Can you get a mortgage after a debt relief order?
Yes. If you’ve had a debt relief order in the past, it’s harder to get a mortgage, as there will be fewer lenders willing to consider your application, but it’s possible. Those lenders that offer bad credit mortgages, often referred to as subprime lenders, are most likely to be able to help.
Some specialist lenders tend to offer preferential rates via an intermediary, or sometimes even offer broker-only access to their bad credit range of mortgages, so it’s a good idea to seek advice from brokers like ourselves if you have a DRO or similarly serious credit issues.

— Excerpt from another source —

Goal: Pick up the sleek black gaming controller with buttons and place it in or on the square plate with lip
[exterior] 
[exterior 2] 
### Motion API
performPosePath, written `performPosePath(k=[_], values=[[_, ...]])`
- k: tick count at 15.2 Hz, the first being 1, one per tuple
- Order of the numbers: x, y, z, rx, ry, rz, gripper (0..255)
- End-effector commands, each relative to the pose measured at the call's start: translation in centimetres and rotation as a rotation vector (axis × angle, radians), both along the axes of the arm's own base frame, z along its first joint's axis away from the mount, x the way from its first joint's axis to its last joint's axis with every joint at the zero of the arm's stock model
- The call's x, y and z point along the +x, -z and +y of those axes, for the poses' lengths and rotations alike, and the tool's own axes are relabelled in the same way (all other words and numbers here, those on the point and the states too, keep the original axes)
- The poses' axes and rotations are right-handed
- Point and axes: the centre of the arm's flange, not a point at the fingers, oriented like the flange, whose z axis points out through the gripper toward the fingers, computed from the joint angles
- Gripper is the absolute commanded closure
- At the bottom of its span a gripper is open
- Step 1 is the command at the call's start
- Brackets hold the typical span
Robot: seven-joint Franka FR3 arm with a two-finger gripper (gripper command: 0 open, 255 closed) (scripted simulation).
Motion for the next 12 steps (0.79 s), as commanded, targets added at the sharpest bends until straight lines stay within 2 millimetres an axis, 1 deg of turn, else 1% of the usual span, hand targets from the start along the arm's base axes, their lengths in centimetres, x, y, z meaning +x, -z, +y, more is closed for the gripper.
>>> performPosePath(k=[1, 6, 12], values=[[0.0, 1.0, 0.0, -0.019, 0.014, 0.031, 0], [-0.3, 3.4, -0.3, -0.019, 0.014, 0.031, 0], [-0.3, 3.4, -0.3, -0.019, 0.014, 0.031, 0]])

How to get a mortgage after a DRO
A debt relief order mortgage is going to be much easier to secure with the assistance of a specialist mortgage broker, like ourselves. Brokers with knowledge and experience in the bad credit lending niche know which lenders are most willing to look at post-DRO mortgage applications in the shortest time since the issue was registered.
It’s also wise to keep your finances in check in the years leading up to your application. Ensure all financial commitments are met on time, and avoid taking on unnecessary credit.
How long after a DRO can you get a mortgage?
In most cases you’ll need to wait 6 years after the closure of the DRO. A debt relief order generally lasts for 12 months, so 7 years from the time it was registered.
While you won’t be able to get a mortgage while in the DRO for the year it’s in place, there are specialist lenders willing to consider applications as early as 12 months after completion.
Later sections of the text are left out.